I doubt it, but the following may contain mildly trigger stuff, ... nothing serious, just like, ... OCD (intrusive thoughts area) stuff, really.
Good question, ... albeit a little depressing.
I've not really fully decided what I want to
do with my life, but one thing seems pretty solid, and that's German; I love the language, (been studying it from home for 4 or so years) like speaking to the people, and am intrigued by the country. I'd like to study German at college, then university, where I would learn to speak it fluently. I would like to be a translator. Think about it, what could be easier than simply doing what comes naturally:
"speaking" Sounds like such a nice job to have; bridging the gap between two languages and even cultures. (although I like to think I do a tiny bit of that, already, by helping some people realise that German people can be awesome)

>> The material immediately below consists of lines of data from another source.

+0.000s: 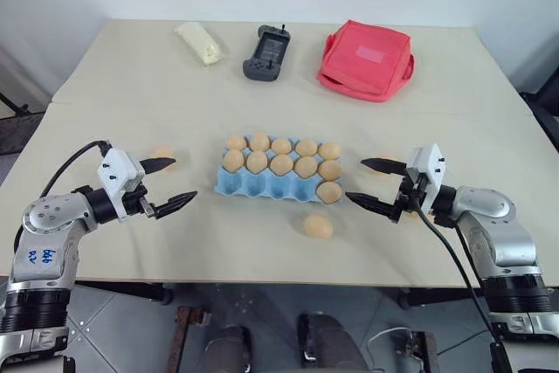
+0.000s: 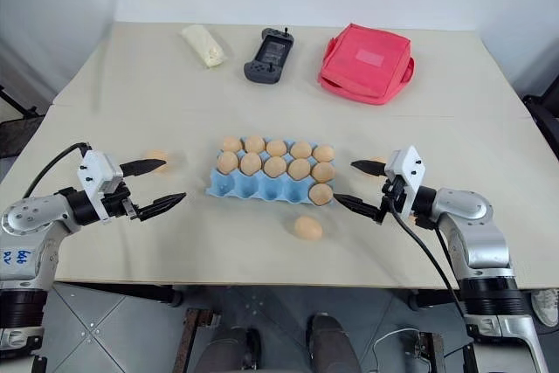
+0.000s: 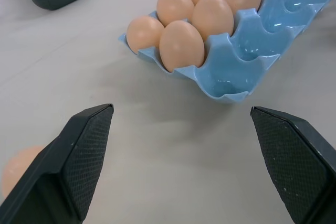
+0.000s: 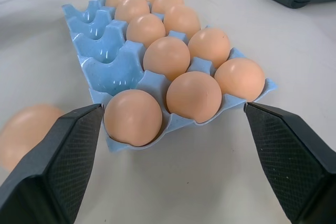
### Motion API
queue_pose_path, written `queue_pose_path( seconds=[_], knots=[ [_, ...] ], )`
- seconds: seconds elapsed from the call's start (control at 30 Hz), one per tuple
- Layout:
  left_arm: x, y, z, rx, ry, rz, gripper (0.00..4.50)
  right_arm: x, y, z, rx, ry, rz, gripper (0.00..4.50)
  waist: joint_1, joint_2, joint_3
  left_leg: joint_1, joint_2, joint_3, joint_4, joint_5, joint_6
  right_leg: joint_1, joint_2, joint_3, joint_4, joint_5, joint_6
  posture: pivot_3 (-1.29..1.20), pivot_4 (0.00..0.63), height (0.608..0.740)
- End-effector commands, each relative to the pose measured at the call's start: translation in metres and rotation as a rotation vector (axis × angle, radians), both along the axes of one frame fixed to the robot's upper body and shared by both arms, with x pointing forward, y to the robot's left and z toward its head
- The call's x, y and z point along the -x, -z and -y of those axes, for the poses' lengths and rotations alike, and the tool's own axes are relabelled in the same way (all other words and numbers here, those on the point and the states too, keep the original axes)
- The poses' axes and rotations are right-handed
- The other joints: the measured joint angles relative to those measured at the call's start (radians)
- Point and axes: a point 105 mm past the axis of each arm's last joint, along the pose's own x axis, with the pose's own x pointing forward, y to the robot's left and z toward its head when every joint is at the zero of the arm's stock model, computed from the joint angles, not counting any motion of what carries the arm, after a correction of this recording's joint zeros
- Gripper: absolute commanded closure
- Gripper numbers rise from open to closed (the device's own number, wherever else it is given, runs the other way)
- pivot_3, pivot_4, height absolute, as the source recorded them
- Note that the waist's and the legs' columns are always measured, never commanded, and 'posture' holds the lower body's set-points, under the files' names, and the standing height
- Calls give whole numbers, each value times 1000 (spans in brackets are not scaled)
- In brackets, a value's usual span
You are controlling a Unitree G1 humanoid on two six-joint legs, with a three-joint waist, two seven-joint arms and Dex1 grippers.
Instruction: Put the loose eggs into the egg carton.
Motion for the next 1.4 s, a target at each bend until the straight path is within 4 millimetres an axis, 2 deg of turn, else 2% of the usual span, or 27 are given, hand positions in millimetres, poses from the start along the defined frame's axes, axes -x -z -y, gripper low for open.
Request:
queue_pose_path(
  seconds=[0.03,0.1,0.17,0.23,0.37,0.47,0.63,0.7,0.83,1.07,1.23,1.33,1.4],
  knots=[
    [0,-8,2,-1,17,32,46,-1,-13,-1,-9,1,60,0,0,0,0,0,0,0,0,0,0,0,0,0,0,0,0,0,150,740],
    [-1,-10,5,14,32,29,46,-2,-17,2,-13,18,75,0,0,0,0,0,0,0,0,0,0,0,0,0,0,0,0,0,150,740],
    [-1,-13,16,15,72,33,46,0,-24,13,-25,69,92,0,2,0,0,0,0,0,1,0,0,0,0,0,1,0,0,0,150,740],
    [1,-14,29,7,133,30,46,4,-30,29,-45,141,100,0,8,0,0,0,0,0,1,0,0,0,0,0,1,0,0,0,150,740],
    [9,-12,56,-27,273,-2,46,19,-29,63,-50,296,103,0,29,0,0,-1,0,0,0,0,0,0,0,-1,0,0,0,0,150,740],
    [18,-4,81,-57,393,-27,46,39,-20,91,-49,432,90,0,37,0,0,-1,0,-1,0,0,0,1,0,-1,-1,0,0,0,150,740],
    [21,2,101,-31,466,-42,46,62,12,116,-55,582,7,0,28,0,0,1,-1,0,1,0,1,3,1,1,-1,0,0,0,150,740],
    [21,3,104,-31,474,-43,46,65,21,119,-76,607,-25,0,19,0,0,2,0,0,1,1,1,3,1,1,0,1,-1,0,150,740],
    [19,3,104,-34,473,-41,46,59,25,117,-79,596,-36,0,11,0,0,4,0,2,0,6,1,3,2,4,1,6,-3,0,150,740],
    [17,1,96,-39,438,-33,46,26,32,114,-54,519,-79,0,15,0,0,4,0,2,0,13,3,4,2,4,-2,15,-3,0,150,740],
    [17,-2,89,-43,403,-21,46,10,47,113,-33,475,-139,0,22,1,0,2,0,2,-1,13,4,3,2,4,-4,16,-2,0,150,740],
    [17,-4,86,-40,385,-15,0,6,50,113,-30,469,-147,653,23,1,0,1,0,2,-2,13,4,2,2,4,-5,16,-2,0,150,740],
    [17,-4,84,-38,373,-13,0,5,50,112,-18,459,-143,1295,23,1,0,0,0,2,-2,13,4,2,1,3,-6,16,-2,0,150,740]
  ],
)
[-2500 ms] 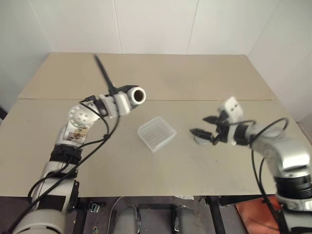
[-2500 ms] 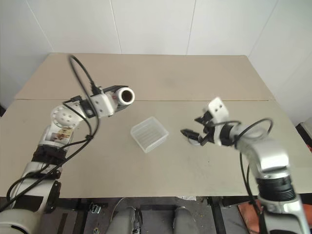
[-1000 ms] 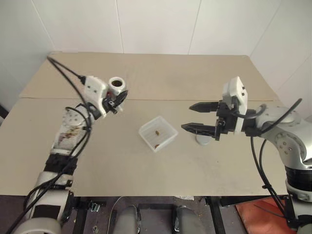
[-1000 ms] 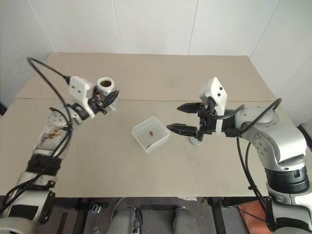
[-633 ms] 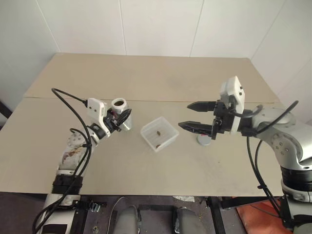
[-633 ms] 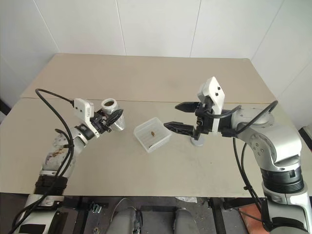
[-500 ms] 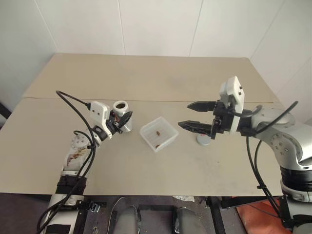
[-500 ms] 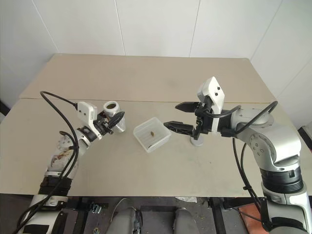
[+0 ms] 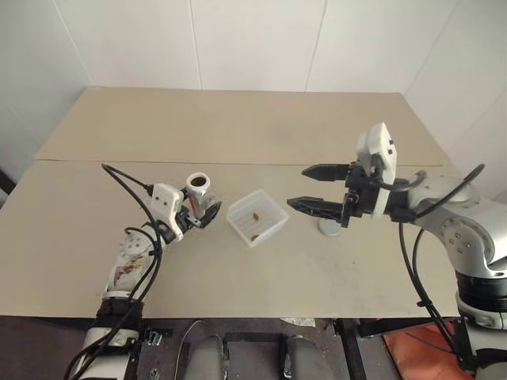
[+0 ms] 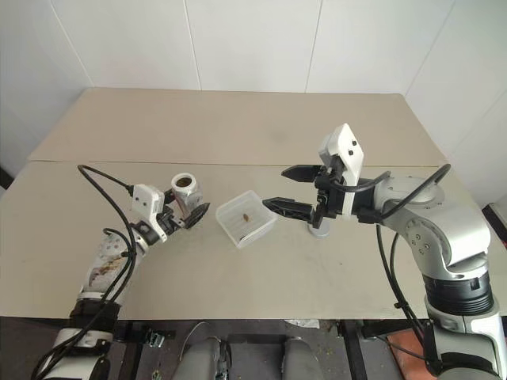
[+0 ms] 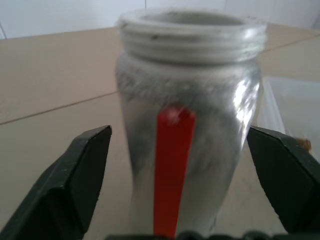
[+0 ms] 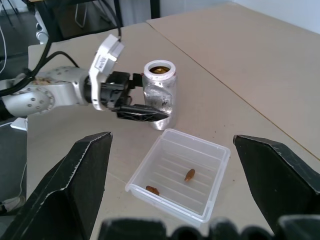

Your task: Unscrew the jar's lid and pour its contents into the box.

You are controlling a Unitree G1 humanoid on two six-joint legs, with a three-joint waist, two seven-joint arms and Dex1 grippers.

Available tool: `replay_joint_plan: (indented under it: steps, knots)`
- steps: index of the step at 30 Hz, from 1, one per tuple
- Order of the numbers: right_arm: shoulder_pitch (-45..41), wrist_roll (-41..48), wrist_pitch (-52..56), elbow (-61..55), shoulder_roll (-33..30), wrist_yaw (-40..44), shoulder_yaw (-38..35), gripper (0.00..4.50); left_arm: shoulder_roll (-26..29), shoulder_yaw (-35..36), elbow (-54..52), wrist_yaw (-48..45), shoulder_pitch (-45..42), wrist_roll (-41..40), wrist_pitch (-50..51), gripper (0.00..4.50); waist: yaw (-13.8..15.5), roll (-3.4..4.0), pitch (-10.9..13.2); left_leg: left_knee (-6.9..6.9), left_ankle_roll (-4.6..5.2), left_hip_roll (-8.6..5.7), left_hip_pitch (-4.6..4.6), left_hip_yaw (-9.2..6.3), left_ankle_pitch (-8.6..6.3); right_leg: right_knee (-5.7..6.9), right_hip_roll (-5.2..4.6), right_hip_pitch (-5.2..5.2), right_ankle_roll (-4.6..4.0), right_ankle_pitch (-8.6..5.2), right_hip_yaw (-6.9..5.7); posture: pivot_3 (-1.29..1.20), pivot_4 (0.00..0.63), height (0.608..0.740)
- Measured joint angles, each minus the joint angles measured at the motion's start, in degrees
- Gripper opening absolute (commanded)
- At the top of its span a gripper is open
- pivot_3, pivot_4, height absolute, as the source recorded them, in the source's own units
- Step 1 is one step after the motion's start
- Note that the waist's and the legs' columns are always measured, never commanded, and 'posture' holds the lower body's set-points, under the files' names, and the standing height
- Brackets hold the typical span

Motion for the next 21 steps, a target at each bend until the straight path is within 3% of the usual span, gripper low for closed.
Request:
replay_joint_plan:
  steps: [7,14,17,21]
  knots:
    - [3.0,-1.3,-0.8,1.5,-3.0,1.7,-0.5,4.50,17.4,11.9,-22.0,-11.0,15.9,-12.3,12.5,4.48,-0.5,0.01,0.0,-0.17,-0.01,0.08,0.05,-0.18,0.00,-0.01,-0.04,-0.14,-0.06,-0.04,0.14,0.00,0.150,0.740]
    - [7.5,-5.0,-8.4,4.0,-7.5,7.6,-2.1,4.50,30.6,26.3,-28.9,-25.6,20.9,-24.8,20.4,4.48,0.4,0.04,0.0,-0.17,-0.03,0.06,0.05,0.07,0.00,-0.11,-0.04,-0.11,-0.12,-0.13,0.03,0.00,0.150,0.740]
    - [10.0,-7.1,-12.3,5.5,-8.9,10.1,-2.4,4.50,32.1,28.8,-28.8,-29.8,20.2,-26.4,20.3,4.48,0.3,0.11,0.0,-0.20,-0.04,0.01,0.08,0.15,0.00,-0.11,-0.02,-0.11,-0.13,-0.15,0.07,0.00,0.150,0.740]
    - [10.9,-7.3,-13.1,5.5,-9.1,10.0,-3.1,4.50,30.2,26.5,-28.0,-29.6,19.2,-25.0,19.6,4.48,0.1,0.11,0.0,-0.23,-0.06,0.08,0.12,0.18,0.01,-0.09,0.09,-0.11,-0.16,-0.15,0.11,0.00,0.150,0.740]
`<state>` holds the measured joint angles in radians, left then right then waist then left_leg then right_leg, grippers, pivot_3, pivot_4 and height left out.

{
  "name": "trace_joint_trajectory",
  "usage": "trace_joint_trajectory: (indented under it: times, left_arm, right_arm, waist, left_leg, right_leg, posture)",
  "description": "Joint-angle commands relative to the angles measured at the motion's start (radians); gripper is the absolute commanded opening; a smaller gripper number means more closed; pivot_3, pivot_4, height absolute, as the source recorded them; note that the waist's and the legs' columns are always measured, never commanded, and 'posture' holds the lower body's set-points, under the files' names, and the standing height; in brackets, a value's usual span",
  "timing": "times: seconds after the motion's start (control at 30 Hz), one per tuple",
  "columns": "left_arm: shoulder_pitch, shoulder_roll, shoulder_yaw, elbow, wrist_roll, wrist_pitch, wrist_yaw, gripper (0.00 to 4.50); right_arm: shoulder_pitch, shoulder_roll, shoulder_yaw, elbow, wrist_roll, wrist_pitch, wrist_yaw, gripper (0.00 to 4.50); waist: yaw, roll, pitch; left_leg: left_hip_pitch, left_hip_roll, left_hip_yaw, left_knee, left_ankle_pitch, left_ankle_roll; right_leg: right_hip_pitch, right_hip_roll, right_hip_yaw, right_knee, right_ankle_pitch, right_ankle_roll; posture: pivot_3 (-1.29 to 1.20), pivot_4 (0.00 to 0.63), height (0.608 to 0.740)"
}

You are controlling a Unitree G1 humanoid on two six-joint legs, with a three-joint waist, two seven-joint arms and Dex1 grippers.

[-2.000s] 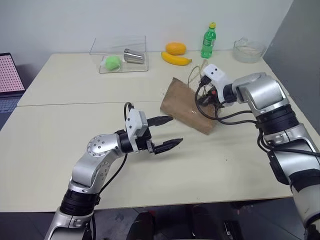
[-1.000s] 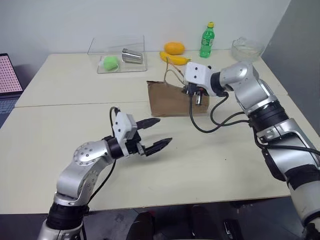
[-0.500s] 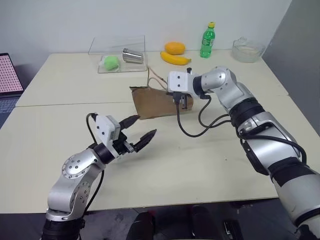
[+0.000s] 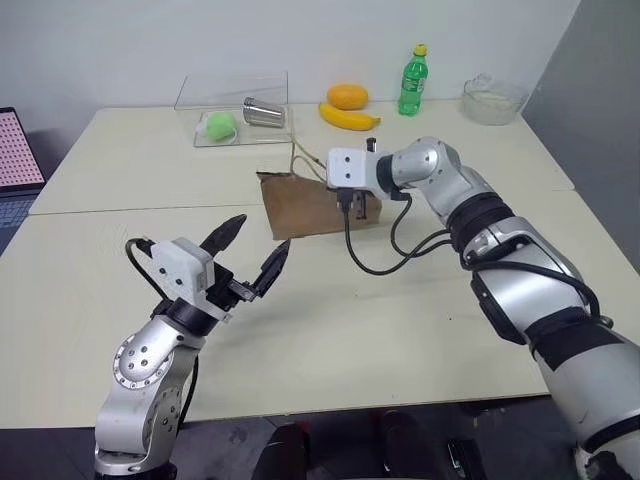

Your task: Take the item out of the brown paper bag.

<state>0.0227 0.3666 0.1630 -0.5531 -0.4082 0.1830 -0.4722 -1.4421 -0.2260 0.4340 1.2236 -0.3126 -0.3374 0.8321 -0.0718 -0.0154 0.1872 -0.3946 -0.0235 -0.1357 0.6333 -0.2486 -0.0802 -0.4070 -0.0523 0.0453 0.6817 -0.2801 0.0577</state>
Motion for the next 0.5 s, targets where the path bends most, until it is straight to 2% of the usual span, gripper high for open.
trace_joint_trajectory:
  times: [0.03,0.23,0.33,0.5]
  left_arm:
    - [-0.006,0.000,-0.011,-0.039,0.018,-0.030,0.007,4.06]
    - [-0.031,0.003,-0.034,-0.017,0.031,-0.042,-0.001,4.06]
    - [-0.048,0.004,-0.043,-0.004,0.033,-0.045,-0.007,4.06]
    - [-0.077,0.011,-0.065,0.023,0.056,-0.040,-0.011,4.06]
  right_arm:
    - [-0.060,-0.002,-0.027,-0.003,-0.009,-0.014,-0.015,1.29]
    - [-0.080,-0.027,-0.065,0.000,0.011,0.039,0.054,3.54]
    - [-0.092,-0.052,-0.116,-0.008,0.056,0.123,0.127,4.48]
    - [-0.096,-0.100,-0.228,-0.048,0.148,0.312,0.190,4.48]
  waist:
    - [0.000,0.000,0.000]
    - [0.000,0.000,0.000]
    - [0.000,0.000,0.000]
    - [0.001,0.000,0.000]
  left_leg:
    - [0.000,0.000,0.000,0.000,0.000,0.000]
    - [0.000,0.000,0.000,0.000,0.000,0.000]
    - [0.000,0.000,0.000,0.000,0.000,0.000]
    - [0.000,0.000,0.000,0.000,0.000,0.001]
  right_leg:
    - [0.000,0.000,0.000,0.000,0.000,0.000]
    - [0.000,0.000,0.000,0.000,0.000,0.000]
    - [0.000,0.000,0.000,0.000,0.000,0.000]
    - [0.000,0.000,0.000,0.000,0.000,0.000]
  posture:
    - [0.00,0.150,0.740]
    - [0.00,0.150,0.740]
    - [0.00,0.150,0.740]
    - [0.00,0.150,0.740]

Since I'm pretty good with computers and have been dealing with them (hardware and software) for 11 years or more (well, first got interested in them at primary school, so that was a good few years ago!) I'd say that would be a good career choice, but not one that really gets me all excited, anymore. I used to be really enthusiastic about them, but now it's just a skill I possess but that's it, ... I don't get the same feeling I do when I learn something in German, or figure out something that had previously confused me, in German.
There's also fitness, ... I mean, I'm already workout out, and I love it, but I think if I were "well", I'd probably wanna at
least try the gym, ... my bedroom is my gym, but I'd like to use some of the fancy gear gyms typically have. Granted, my step-mother also has her own gym with some of said fancy gear, but they're hers, .. wouldn't feel right using them. xD Plus I have a thing about working out in absolute privacy, so as not to be disturbed, ... I hate being disturbed during a workout. >.< When I finally get out of here and into my own place, whenever a certain company manages to find me one ¬_¬ I plan to grab some more gym gears and try new things... I really miss pullups... man, they are a lot of fun on stuff like trees. xD Good times.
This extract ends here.